Tuesday, October 21, 2008


Law school can be a fascinating thing. Let me just give you one example.

A tort is, roughly, a wrong committed to another person where there is no preexisting contractual relationship. There, now you know the single fact that most distinguishes lawyers from non-lawyers.

In torts (or "in tort," as I think you are supposed to say), damages are intended to compensate the victim (punitive damages are only for cases where the defendant is particularly nasty), meaning to restore him or her as much as possible to the prior condition. Compensation can be pecuniary (compensation for expenses you incur, like medical costs, lost wages because you were in the hospital, etc.) and nonpecuniary (other compensation for other harm you suffered). Nonpecuniary damages are typically thought of as "pain and suffering."

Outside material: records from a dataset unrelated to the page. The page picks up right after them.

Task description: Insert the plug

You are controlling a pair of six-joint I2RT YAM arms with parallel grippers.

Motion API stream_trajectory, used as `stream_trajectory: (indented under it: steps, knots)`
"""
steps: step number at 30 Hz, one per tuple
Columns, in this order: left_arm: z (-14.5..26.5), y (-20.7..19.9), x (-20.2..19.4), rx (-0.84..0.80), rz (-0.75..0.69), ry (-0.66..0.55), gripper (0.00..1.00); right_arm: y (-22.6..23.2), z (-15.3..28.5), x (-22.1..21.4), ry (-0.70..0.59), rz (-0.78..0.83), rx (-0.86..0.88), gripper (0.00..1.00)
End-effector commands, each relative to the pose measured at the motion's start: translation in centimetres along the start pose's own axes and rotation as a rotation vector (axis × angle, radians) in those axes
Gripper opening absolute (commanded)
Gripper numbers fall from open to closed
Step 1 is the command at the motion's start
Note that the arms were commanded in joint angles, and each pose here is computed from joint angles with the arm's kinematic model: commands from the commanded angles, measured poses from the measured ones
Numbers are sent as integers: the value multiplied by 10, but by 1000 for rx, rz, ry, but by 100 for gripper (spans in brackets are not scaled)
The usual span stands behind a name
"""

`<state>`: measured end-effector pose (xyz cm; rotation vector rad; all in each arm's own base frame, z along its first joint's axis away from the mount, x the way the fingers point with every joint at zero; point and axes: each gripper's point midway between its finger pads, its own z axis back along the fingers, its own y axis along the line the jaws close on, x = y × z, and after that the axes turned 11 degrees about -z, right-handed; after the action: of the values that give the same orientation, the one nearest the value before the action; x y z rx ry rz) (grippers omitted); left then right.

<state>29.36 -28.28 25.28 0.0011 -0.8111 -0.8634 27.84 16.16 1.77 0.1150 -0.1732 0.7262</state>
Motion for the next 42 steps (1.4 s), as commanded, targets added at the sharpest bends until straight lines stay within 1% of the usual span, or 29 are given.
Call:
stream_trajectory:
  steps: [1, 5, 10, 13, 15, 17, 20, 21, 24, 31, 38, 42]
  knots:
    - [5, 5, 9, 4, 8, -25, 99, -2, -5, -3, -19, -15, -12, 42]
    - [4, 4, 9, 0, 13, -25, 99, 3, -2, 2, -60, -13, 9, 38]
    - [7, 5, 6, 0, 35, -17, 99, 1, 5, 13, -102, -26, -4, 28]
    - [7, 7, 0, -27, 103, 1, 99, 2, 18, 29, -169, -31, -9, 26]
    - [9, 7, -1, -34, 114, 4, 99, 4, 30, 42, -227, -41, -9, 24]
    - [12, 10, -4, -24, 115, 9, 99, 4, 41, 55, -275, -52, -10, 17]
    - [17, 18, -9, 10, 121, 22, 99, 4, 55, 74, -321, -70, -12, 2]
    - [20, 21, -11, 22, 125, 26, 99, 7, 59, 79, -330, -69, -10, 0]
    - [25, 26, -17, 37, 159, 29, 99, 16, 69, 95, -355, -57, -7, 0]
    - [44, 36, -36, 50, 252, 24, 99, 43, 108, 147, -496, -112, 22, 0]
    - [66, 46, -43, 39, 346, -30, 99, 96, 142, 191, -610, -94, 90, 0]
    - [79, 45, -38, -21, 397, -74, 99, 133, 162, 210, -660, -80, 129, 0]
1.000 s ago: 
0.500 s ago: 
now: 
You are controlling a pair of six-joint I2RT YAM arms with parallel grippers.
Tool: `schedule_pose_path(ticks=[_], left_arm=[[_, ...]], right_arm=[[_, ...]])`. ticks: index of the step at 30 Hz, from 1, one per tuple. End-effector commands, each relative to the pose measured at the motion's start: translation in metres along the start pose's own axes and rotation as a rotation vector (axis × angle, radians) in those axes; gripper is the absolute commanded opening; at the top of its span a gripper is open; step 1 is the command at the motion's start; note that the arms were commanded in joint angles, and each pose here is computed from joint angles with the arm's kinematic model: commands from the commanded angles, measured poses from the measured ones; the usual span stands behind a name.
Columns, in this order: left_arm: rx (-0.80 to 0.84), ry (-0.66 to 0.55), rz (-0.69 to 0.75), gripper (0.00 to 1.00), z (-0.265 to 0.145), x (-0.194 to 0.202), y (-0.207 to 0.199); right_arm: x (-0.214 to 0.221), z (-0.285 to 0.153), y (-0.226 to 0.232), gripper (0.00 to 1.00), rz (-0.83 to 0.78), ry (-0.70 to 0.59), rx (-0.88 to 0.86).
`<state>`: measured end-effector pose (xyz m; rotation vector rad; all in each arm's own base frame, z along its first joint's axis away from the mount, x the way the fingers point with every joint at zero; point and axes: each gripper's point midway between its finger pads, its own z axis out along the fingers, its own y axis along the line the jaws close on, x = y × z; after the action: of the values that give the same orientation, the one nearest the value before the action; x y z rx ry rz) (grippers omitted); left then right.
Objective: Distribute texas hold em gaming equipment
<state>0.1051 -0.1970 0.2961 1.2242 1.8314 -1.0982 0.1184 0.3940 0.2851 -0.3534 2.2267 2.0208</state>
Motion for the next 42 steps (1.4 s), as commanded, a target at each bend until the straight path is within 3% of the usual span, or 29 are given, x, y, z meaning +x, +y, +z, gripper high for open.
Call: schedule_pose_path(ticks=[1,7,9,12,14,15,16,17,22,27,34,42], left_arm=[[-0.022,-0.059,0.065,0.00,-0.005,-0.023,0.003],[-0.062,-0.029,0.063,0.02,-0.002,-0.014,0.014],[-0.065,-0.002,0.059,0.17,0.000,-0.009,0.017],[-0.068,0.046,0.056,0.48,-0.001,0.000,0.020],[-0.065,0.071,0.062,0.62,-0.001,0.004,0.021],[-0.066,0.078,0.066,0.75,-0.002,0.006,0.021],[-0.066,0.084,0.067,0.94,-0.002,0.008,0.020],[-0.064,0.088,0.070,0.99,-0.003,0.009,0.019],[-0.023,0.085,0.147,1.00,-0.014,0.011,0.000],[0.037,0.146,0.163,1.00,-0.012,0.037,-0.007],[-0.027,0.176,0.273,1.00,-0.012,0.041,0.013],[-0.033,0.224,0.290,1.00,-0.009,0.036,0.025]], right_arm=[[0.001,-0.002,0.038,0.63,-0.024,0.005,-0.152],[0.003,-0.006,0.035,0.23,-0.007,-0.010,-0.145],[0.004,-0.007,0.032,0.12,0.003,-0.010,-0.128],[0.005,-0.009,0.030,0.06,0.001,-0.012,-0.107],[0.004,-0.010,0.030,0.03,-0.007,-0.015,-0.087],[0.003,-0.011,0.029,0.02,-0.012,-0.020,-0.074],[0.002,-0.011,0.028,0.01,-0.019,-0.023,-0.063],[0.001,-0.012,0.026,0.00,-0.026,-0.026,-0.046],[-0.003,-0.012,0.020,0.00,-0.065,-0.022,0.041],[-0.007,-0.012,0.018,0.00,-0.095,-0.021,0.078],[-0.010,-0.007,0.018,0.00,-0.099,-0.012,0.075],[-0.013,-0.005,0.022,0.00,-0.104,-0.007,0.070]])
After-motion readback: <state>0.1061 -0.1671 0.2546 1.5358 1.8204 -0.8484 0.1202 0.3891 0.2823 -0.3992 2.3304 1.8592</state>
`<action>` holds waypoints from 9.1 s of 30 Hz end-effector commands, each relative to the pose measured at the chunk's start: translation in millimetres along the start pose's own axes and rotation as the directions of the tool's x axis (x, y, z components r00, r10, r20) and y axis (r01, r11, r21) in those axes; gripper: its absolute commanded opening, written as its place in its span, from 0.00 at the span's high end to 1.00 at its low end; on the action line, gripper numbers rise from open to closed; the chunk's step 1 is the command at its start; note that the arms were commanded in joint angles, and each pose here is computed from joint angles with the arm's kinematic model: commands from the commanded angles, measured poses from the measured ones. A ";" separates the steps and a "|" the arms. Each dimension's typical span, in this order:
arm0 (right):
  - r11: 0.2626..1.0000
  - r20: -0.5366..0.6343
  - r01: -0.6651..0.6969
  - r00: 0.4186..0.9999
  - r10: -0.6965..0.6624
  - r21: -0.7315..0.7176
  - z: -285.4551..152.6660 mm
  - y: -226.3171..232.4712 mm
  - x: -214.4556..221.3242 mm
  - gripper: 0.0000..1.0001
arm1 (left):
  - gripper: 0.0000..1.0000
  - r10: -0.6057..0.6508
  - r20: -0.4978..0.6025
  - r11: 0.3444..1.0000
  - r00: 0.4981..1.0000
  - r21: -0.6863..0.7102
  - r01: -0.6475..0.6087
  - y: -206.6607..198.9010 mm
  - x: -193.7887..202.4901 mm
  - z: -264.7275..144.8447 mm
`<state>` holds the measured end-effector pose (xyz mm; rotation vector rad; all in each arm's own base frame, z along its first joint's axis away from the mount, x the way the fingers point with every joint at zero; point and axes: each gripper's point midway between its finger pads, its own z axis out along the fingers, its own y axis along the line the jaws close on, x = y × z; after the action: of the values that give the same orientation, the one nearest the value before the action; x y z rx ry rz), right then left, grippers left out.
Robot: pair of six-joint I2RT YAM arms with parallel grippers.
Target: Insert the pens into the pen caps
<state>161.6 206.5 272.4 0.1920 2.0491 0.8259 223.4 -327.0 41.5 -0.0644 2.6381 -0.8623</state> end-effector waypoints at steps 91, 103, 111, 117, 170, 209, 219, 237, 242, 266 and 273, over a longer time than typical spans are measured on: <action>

In McDougald v. Garber, 73 N.Y.2d 246 (New York, 1989) (that all means that it is on page 246 of the 73rd volume of the second series of New York reports, and it was decided by the highest court of New York in 1989 - now you know another thing that distinguishes lawyers from non-lawyers), the plaintiff was comatose - whether she had any conscious awareness was in question. All the judges involved agreed that pain and suffering could only be awarded if the plaintiff had some conscious awareness (because otherwise there is no pain or suffering, as those are subjective by definition). However, they disagreed on the issue of "loss of enjoyment." The idea here is that, for a conscious victim who has no neurological loss, I not only have pain and suffering that I didn't have before, but in addition my quality of life is lower because I can't do things I would otherwise do - play tennis, go skiing, climb mountains, whatever. The question is, should a comatose victim be entitled to damages for loss of enjoyment, even if she has no conscious awareness? Assuming that the "enjoyment" that she lost is worth $1 million, does granting her that $1 million compensate her in any way? Does the fact that the money would almost certainly go to her family or heirs make a difference? (They could potentially bring a separate suit for loss of companionship.)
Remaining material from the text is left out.